Configure a Kubernetes cluster on Azure

Objectives

The goal of this tutorial is to set up and configure a Kubernetes cluster on Azure to allow users to install a kdb Insights Enterprise.

Terraform artifacts

If you have a full commercial license, kdb Insights Enterprise provides default Terraform modules which are delivered as a TGZ. These modules are available through the KX Downloads Portal.

You will need to download the artifact and extract it.

Prerequisites

For this tutorial you will need:

An Azure Account.

An Azure Service Principal.

Sufficient Quotas to deploy the cluster.

A client machine with Azure CLI.

A client machine with Docker.

Note

When running the scripts from a bastion host, ensure ports 1174 and 443 are open for outbound access, or enable full outbound access with a 0.0.0.0/0 security group rule.

Note

On Linux, additional steps are required to manage Docker as a non-root user.

Environment Setup

To extract the artifact, execute the following:

tar xzvf kxi-terraform-*.tgz

The above command will create the kxi-terraform directory. The commands below are executed within this directory and thus use relative paths.

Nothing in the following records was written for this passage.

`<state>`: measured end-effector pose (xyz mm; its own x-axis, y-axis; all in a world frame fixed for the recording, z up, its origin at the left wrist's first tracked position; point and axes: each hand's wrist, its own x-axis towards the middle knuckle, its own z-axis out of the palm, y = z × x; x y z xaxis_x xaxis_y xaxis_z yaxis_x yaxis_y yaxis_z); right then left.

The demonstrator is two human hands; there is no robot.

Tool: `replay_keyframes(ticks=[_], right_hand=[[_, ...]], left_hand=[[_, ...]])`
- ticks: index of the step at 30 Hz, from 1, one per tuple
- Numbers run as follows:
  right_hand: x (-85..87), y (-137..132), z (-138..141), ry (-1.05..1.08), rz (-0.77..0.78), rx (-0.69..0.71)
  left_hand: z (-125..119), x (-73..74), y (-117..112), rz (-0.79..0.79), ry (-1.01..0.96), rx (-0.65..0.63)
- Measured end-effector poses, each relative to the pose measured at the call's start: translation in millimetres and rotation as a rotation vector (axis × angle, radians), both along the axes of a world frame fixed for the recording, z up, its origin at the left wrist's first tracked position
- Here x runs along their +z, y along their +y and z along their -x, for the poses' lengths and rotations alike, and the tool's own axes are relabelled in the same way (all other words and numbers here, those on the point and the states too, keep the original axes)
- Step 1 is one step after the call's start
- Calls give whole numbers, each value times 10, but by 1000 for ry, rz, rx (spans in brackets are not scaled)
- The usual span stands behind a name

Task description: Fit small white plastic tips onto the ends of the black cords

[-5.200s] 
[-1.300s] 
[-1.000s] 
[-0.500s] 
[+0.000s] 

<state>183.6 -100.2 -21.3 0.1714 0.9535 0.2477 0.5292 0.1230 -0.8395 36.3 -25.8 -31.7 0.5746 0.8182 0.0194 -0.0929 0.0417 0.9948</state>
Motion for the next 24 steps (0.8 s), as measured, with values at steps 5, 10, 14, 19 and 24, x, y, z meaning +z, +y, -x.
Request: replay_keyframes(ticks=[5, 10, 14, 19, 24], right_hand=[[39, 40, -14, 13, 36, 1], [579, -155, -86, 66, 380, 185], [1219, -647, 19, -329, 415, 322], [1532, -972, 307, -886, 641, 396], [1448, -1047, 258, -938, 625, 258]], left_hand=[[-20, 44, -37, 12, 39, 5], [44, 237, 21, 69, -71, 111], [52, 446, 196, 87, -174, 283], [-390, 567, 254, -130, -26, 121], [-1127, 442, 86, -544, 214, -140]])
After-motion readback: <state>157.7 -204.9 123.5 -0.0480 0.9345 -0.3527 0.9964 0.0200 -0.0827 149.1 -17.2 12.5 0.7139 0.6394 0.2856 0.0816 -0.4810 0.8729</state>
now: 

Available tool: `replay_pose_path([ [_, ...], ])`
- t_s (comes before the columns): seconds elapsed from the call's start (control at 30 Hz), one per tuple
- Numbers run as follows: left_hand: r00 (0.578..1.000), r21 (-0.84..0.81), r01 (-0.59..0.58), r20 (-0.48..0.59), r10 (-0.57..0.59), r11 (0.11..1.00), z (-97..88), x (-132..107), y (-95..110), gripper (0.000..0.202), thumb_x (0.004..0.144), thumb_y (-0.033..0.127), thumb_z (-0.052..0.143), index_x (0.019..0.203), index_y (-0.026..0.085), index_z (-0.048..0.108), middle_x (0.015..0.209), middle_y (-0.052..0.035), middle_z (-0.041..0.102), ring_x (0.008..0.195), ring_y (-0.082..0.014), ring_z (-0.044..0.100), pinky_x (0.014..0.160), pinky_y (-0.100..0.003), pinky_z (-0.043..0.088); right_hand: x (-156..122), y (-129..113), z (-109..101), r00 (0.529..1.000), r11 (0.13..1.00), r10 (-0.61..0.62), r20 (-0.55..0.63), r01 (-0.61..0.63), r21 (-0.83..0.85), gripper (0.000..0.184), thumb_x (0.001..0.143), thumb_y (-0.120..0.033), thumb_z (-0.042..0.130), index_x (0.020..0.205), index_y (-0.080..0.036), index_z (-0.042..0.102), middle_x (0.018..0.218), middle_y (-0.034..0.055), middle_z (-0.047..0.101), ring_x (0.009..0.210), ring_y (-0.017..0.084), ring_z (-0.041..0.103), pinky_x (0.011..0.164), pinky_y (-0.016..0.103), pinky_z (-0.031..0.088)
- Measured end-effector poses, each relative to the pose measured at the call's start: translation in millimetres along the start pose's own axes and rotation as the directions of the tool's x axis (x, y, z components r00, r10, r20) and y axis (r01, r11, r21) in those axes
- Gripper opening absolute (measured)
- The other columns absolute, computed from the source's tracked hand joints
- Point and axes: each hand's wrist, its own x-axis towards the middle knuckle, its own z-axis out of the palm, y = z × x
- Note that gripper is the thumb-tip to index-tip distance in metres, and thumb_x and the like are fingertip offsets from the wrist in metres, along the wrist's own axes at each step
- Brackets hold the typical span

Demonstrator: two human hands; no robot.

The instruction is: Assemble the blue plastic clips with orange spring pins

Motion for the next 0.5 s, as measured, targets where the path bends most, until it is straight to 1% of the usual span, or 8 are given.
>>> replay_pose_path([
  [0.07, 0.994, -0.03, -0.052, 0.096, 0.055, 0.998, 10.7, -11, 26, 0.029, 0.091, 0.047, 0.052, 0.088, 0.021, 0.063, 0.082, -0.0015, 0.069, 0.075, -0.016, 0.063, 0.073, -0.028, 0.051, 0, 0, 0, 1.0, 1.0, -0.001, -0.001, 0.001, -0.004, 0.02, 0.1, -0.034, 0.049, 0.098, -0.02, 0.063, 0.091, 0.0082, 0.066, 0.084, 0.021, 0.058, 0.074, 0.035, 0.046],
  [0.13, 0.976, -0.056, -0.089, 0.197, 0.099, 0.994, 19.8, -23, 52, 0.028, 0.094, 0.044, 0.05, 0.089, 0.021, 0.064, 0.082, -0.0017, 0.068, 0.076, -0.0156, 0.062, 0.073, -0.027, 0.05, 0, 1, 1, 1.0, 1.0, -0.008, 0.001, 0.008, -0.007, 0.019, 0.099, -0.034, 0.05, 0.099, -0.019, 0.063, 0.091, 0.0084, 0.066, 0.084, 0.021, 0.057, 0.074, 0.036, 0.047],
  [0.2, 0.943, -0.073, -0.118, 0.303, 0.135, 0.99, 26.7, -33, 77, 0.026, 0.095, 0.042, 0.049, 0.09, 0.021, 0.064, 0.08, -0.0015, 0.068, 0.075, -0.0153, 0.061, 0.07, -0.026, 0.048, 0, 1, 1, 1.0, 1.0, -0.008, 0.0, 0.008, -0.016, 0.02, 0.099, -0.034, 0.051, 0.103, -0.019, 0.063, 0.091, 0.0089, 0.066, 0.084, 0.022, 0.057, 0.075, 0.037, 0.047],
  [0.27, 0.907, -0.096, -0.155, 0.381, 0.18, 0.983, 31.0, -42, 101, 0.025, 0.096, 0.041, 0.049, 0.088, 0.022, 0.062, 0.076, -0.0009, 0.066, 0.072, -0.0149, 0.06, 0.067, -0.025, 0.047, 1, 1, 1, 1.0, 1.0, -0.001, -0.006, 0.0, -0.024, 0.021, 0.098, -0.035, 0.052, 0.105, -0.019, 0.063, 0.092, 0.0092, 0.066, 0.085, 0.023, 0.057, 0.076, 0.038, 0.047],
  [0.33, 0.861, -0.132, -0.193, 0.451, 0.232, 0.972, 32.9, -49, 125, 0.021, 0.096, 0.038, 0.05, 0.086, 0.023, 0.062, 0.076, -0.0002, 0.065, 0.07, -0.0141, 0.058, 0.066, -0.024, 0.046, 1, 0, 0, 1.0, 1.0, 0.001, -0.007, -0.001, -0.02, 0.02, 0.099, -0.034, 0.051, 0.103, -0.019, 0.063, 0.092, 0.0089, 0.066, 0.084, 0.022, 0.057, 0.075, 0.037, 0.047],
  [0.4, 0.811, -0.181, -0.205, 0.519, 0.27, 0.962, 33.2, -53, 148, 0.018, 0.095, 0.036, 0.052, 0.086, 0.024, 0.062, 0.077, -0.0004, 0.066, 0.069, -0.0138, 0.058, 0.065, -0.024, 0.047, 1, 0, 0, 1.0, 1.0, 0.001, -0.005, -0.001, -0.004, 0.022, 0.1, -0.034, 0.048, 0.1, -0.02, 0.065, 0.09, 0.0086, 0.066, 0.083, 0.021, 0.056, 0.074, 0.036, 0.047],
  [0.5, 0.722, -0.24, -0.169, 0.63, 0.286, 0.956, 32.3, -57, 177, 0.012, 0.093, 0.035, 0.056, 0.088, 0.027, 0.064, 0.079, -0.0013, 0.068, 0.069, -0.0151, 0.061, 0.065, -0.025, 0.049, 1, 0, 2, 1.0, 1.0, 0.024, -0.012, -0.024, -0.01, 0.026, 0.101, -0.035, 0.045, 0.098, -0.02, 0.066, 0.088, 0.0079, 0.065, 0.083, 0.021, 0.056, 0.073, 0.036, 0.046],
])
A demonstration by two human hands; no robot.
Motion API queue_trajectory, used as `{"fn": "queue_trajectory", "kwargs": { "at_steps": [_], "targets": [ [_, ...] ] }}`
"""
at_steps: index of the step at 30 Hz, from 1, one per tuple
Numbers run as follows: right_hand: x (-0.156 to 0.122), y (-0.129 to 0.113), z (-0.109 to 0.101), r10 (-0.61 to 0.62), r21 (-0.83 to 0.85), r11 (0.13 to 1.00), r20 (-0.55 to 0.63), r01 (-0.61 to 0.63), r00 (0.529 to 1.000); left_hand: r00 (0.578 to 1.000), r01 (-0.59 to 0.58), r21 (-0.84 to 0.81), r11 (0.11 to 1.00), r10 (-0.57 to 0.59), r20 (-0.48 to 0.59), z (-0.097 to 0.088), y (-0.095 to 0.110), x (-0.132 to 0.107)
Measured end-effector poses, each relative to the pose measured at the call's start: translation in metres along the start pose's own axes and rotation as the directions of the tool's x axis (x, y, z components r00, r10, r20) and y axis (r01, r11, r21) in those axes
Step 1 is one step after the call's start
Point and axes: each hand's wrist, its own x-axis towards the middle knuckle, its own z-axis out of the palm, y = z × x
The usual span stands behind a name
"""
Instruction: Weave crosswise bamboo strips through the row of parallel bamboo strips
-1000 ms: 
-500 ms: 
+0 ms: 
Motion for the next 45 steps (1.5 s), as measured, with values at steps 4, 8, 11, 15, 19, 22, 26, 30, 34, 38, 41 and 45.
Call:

To change to this directory execute the following:

cd kxi-terraform

The deployment process is performed within a Docker container that includes all tools needed by the provided scripts.

The Docker image is built using the provided Dockerfile located in the config directory.

The image name is versioned based on the value specified in the version.txt file at the root of the kxi-terraform directory.

To build the Docker image using the correct version tag, execute one of the following scripts:

LinuxWindows

./scripts/build-image.sh

.\scripts\build-image.bat

Service Principal Setup

The Terraform scripts require a Service Principal with appropriate permissions which are defined in the config/kxi-azure-tf-policy.json file. The service principal should already exist.

Note

The below commands should be run by a user with admin privileges.

Update config/kxi-azure-tf-policy.json and replace the following:

<role-name> with your desired role name
<subscription-id> with your Azure Subscription ID

Create role:

az role definition create --role-definition config/kxi-azure-tf-policy.json

Note

The role only needs to be created once and then it can be reused.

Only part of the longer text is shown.